OrbitAI leverages machine learning to predict potential collisions between satellites and space debris, ensuring the safety and efficiency of space operations. By using real-time data, neural networks, and space simulators, this project aims to enhance satellite autonomy and improve space traffic management.
OrbitAI will rely on a variety of data sources to ensure accurate predictions:
- Satellite Orbital Data: Data on the position, velocity, and trajectory of satellites.
- Primary source for Satellite data: https://www.space-track.org/
- Space Debris Data: Information from space agencies and tracking stations about debris, including size, velocity, and orbital details.
- Primary source of Space Debris data: https://discosweb.esoc.esa.int/
- Environmental Factors: Data on solar radiation, atmospheric drag, and gravitational perturbations that affect satellite paths (May be implemented later).
To achieve accurate predictions, several types of neural networks will be employed:
- Recurrent Neural Networks (RNNs): For handling time-series data and predicting satellite trajectories over time based on past movement.
- Long Short Term Memory Model (LSTM): For handling the vanishing/exploding gradient problem that traditional RNNs face.
- Graph Neural Networks (GNNs): For modeling relationships between multiple satellites in a constellation, facilitating coordination (May be implemented later).
Training will focus on the following techniques:
- Supervised Learning: Using labeled data from past satellite movements and collision scenarios to train models on predicting future events.
- Reinforcement Learning: Applying RL techniques for autonomous satellite maneuvers, allowing satellites to make real-time decisions based on collision risk.
- Simulation-based Training: Creating simulated satellite orbits to augment the dataset, particularly for rare events like satellite collisions, to improve model robustness.
To validate the trained models and test real-time predictions, OrbitAI will integrate with space simulators like Orekit or GMAT (General Mission Analysis Tool).

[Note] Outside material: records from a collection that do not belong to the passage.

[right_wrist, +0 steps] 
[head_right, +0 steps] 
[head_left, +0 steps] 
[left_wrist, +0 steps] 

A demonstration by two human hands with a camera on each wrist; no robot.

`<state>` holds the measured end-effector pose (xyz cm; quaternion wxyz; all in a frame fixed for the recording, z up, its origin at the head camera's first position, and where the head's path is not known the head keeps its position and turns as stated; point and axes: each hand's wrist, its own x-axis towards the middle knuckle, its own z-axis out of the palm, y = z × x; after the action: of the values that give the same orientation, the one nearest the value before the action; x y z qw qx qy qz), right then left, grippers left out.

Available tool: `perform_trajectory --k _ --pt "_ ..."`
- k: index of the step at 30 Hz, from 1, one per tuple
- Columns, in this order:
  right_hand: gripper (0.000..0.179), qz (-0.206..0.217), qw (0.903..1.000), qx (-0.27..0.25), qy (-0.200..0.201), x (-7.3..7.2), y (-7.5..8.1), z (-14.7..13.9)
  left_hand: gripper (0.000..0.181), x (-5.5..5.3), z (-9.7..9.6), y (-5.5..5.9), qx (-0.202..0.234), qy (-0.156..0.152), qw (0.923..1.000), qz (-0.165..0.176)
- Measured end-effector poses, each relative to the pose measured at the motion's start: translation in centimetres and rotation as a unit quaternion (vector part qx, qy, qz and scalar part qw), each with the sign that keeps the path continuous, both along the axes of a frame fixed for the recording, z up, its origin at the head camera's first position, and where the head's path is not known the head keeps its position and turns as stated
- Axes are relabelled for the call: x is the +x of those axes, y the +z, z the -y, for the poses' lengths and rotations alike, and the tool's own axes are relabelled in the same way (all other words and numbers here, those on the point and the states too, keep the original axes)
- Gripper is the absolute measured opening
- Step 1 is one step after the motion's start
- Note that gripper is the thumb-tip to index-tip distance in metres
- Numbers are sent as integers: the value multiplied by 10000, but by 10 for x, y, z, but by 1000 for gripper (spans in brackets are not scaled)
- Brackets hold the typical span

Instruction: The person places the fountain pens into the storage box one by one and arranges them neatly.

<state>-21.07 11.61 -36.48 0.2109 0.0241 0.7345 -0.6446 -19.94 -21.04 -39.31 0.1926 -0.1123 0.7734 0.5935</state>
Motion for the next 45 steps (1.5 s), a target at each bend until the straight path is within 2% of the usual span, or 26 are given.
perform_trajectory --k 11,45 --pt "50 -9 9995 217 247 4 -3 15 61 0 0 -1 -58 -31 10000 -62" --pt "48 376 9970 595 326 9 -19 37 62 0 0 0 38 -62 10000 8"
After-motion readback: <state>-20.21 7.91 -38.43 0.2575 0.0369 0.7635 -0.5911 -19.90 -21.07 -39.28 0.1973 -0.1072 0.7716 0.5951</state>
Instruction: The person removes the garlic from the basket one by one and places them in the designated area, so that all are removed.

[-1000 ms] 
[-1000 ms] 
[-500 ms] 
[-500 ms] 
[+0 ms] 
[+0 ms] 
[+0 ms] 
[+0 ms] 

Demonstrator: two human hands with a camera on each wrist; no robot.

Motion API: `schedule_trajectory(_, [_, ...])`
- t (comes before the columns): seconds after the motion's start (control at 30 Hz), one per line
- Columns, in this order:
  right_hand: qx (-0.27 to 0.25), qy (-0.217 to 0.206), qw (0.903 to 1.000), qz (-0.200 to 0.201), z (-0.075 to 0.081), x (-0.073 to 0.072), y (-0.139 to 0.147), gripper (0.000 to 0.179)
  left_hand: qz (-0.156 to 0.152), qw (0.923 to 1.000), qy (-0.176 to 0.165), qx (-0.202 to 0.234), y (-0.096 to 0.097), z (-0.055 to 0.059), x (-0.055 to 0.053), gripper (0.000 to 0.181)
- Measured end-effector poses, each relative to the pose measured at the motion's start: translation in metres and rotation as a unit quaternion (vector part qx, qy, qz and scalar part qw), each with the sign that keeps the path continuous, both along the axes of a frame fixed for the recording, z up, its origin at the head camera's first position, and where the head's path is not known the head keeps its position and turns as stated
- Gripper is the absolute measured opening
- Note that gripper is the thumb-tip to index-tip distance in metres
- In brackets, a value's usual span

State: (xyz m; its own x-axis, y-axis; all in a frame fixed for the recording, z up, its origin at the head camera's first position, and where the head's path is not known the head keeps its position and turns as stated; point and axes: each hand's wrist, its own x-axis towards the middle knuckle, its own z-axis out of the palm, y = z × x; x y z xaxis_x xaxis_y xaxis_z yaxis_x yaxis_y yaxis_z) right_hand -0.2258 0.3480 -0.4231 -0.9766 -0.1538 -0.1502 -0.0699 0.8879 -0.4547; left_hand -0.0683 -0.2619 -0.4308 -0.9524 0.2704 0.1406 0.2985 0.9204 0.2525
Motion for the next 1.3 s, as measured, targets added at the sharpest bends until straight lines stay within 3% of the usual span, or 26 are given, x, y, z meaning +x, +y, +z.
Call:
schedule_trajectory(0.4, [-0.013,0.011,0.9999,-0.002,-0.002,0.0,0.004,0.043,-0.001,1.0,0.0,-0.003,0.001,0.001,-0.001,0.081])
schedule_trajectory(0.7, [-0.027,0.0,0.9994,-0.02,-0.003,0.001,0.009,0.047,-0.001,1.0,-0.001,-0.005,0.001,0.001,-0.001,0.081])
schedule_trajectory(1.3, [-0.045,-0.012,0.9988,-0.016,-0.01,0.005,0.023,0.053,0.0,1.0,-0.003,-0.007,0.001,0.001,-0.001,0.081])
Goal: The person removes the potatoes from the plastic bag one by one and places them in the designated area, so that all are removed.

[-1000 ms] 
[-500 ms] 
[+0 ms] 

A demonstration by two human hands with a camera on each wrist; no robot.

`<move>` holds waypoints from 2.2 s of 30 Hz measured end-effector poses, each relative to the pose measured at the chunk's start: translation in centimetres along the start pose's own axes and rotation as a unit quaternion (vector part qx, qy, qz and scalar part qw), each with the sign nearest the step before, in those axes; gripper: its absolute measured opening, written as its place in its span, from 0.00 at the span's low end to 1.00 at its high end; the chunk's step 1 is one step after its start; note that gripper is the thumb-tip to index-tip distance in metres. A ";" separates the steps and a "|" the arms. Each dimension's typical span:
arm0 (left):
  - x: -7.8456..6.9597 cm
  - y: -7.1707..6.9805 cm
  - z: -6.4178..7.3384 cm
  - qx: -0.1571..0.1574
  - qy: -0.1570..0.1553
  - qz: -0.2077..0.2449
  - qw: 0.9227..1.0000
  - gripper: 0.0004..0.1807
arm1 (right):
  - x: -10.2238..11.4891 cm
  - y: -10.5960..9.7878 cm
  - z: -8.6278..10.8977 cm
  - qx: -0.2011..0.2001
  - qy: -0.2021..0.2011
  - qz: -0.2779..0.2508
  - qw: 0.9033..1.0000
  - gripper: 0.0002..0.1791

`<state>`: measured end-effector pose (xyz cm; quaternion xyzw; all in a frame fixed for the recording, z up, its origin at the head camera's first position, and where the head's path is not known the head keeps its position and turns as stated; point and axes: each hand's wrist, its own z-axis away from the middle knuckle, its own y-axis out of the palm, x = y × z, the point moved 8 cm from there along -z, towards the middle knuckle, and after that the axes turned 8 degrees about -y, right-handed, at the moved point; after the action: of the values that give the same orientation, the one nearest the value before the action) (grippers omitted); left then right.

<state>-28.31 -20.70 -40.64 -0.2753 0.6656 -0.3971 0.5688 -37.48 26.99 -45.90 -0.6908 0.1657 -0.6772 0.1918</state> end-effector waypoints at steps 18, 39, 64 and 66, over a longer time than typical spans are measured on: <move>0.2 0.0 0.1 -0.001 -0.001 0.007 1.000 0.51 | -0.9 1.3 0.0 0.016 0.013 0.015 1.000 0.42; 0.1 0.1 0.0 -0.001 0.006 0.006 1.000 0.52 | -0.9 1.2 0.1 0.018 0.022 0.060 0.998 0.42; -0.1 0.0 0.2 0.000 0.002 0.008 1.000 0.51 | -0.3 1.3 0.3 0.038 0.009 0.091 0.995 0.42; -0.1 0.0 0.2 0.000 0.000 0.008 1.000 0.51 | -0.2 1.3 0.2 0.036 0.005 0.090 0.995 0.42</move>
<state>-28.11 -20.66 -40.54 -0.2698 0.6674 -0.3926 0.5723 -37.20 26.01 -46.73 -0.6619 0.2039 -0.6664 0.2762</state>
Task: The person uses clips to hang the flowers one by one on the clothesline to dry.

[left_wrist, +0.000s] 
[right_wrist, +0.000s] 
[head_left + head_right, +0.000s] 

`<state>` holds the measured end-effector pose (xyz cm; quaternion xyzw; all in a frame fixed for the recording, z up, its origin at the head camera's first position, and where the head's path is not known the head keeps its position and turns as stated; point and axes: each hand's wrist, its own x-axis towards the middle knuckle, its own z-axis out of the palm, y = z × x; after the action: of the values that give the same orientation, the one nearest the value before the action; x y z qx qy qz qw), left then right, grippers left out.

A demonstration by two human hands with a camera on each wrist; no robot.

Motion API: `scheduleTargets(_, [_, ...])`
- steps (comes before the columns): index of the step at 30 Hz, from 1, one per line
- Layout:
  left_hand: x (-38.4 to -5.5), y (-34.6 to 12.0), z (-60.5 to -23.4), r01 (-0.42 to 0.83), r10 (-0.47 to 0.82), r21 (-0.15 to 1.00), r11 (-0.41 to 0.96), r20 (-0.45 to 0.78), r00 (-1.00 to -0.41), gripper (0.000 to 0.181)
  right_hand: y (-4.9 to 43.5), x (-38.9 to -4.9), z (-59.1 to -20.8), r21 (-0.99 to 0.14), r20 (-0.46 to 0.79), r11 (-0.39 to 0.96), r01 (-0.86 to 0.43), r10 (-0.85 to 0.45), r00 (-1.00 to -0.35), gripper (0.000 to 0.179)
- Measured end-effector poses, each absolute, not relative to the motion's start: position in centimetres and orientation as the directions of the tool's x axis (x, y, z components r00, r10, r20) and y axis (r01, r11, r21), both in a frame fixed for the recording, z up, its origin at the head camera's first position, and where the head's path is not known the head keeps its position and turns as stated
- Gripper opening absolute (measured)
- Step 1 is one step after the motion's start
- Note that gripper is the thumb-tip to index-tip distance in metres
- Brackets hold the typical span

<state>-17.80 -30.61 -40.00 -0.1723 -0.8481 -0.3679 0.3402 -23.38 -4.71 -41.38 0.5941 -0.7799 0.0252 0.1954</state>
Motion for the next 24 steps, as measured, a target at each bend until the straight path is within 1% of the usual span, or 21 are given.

These simulators allow the virtual testing of satellite constellations and debris interactions, providing a controlled environment to evaluate the models' effectiveness.
- Simulations will also help refine maneuver strategies by allowing virtual trial-and-error of satellite responses to predicted collisions.
- CI/CD: OrbitAI Developers have automated many of the version control processes.
- When a developer pushes new code or makes a pull request, GitHub creates a fresh Ubuntu virtual machine instance, downloads all required dependencies onto the VM, and checks out the rest of the repository all to perform tests for safe integration.